Panik, Rindou segera berjongkok. Mencengkeram bahu guna menegakkan tubuh.

Mungkin pengaruh gelap, dirinya tak dapat melihat dengan jelas. Namun yakin, bila kakaknya telah melukai diri sendiri.

"Apa kau kau lakukan?!"

"Menirunya."

Rindou memicingkan mata, sebelum akhirnya mendesis. Paham dengan yang disampaikan kakaknya.

"Kau gila?"

Taruna dengan surai panjang terkekeh. Lantas memiringkan kepala, menatap mata sang adik, dengan putih dirambati merah. Semakin ngeri kala kurva terlukis tanpa adanya bumbu kehangatan.

"Ya, Rindou. Aku gila."

Rindou mengerutkan kening. Tangan yang kini meremas bahu sang kakak, sedikit melonggar. Setelahnya bahu melemas, kala diri kehabisan akal harus bagaimana.

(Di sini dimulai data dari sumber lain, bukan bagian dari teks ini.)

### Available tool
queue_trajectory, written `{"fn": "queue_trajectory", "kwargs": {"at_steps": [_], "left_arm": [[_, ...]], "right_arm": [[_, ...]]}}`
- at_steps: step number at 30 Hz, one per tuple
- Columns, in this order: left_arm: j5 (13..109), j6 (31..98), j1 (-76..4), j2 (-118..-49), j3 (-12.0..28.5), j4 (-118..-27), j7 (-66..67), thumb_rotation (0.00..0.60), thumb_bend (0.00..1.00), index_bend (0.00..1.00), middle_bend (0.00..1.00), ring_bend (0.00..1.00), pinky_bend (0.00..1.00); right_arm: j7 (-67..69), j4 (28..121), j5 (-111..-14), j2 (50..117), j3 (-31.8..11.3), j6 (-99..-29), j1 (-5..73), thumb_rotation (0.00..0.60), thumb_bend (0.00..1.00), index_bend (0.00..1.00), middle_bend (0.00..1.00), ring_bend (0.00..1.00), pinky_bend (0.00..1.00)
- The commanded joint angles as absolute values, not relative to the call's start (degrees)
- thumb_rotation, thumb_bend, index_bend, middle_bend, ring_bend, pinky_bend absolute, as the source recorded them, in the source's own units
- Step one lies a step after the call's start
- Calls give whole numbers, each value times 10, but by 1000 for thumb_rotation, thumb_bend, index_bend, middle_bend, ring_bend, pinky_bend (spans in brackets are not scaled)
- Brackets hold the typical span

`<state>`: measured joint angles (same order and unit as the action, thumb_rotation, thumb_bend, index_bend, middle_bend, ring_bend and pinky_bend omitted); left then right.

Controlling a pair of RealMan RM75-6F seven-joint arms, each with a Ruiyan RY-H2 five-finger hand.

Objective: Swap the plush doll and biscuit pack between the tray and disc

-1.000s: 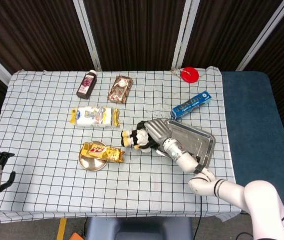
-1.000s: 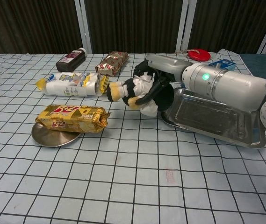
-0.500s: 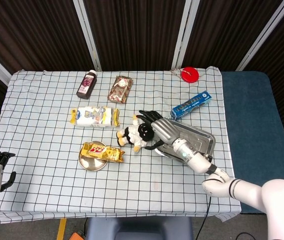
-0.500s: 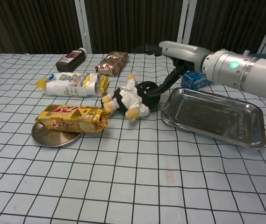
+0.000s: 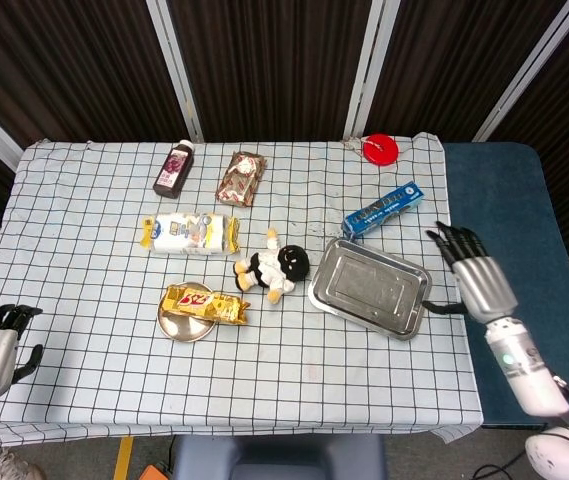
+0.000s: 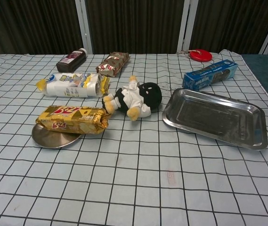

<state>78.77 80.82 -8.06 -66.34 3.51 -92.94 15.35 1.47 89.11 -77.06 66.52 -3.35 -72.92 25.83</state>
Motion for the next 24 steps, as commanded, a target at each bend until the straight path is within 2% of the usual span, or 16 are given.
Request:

"Aku gila karena kehilangan mereka."

Memijat kening, Rindou merasa kepalanya akan meledak. Setelah kehilangan sosok (Name), kakak iparnya, Haitani Ran kini semakin gila.

Mungkinkah karena (Name) mirip dengan wanita tersebut?

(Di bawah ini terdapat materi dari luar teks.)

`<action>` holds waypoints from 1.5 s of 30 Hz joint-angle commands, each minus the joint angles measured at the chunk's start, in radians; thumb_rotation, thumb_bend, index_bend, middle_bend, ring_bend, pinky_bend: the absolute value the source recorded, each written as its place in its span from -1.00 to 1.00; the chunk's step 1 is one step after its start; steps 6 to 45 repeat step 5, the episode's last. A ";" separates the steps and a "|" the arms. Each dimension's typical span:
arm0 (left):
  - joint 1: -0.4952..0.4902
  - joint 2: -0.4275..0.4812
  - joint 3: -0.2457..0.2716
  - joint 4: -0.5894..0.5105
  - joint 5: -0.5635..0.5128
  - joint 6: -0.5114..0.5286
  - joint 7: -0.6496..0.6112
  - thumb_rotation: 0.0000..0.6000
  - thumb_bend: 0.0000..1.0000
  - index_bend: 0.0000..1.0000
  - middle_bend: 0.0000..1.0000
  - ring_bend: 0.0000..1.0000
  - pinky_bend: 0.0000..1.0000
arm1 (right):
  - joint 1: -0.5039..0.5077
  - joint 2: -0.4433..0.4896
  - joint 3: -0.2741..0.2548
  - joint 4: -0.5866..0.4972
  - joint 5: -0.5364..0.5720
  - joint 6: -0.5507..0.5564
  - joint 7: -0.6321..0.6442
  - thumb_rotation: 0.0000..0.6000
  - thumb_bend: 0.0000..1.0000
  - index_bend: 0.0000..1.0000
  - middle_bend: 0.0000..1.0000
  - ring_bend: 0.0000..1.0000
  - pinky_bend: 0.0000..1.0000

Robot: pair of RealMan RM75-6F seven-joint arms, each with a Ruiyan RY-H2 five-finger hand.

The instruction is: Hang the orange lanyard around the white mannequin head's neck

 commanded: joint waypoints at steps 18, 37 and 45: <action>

Tapi tak benar. Ini sungguh tak benar.

Ataukah, Ran kini merasa bersalah?

"Tapi tak begini, Aniki."

Ran menghapus kurvanya. Kini menatap Rindou tanpa ekspresi, ketika labium itu berujar dengan tatapan memelas.

"Bukan begini caranya. Dan kau pun harus sadar."

"Sadar?"

Senyum miris terukir, kala sosok kakak yang dipuja berubah menjadi bodoh seketika. Hanya perihal wanita, yang telah tiada.

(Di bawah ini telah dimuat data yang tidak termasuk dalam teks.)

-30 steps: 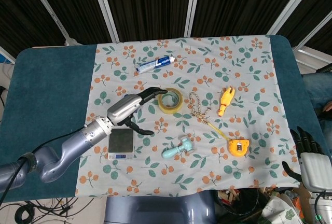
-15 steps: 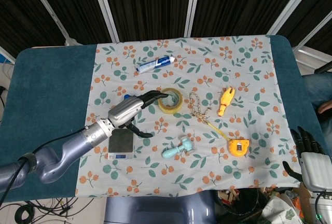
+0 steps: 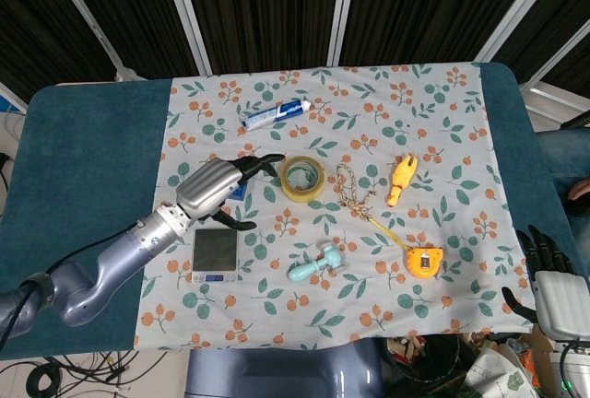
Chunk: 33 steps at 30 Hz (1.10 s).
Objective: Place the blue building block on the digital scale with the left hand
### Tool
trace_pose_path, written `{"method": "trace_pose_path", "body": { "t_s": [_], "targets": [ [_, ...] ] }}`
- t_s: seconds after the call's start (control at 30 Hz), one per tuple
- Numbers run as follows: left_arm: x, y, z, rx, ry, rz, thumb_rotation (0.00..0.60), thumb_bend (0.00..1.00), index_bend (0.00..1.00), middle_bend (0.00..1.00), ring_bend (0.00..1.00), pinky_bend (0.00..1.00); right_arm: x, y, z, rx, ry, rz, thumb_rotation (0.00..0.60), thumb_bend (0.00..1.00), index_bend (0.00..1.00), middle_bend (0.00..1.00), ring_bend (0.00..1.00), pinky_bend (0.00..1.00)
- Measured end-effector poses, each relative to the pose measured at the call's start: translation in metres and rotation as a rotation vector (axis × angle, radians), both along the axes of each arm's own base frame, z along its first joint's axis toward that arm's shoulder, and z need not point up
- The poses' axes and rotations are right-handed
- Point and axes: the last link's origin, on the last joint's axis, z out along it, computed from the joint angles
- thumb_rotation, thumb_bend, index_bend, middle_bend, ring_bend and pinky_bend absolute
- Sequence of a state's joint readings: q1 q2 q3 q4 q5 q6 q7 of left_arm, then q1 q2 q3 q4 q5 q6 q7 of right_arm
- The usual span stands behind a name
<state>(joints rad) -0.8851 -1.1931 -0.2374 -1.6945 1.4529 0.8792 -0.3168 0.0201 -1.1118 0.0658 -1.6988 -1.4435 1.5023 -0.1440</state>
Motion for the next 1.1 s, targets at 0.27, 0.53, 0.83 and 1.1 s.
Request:
{"method": "trace_pose_path", "body": {
  "t_s": [0.27,0.53,0.83,1.1],
  "targets": [
    [-0.054,-0.035,0.033,-0.006,0.023,0.125,0.6,0.45,0.13,0.57,0.6,0.75,0.001,0.0,-0.001,0.001,0.003,-0.006,0.6,0.21,0.0,0.0,0.06,0.18],
    [-0.125,-0.097,0.033,-0.08,0.104,0.232,0.6,0.47,0.03,0.6,0.63,0.77,0.003,0.001,-0.003,0.0,0.013,-0.008,0.6,0.22,0.0,0.0,0.06,0.18],
    [-0.18,-0.163,0.019,-0.076,0.33,0.266,0.6,0.47,0.05,0.66,0.69,0.79,0.003,0.002,-0.003,-0.001,0.015,-0.01,0.6,0.22,0.0,0.0,0.06,0.18],
    [-0.189,-0.187,-0.004,-0.013,0.381,0.265,0.6,0.47,0.06,0.67,0.7,0.8,0.002,0.002,-0.002,-0.002,0.013,-0.015,0.6,0.22,0.0,0.0,0.06,0.18]
  ]
}}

Rindou menyentuh ubin lantai, menyenggol serpihan kaca serta berpijak di atas darah.

"Mereka yang sudah meninggal tidak akan kembali lagi."

Dan (Name) bukanlah nee-sanmu.

Adalah kalimat yang tak dapat Rindou lanjutkan.

Mereka telah tiada. Baik adiratna yang mencintai, maupun wanita bermarga Murakami. Telah pulang dan juga abadi.

Bersama semesta, memperhatikan kehidupan kalian bagai lakon drama.

Di tengah ributnya dunia, serta kematian yang tak berpengaruh, mengapa Ran kini terjebak?

Dunia akan terus berputar bahkan bila salah satu penghuninya pergi. Akan terus bergerak, menelan jejak dan menjadikannya pudar. Sebab itu adalah bagaimana dunia ini bekerja.

Dan tidak seharusnya, mereka terjebak dalam lubang yang menjadikannya neraka.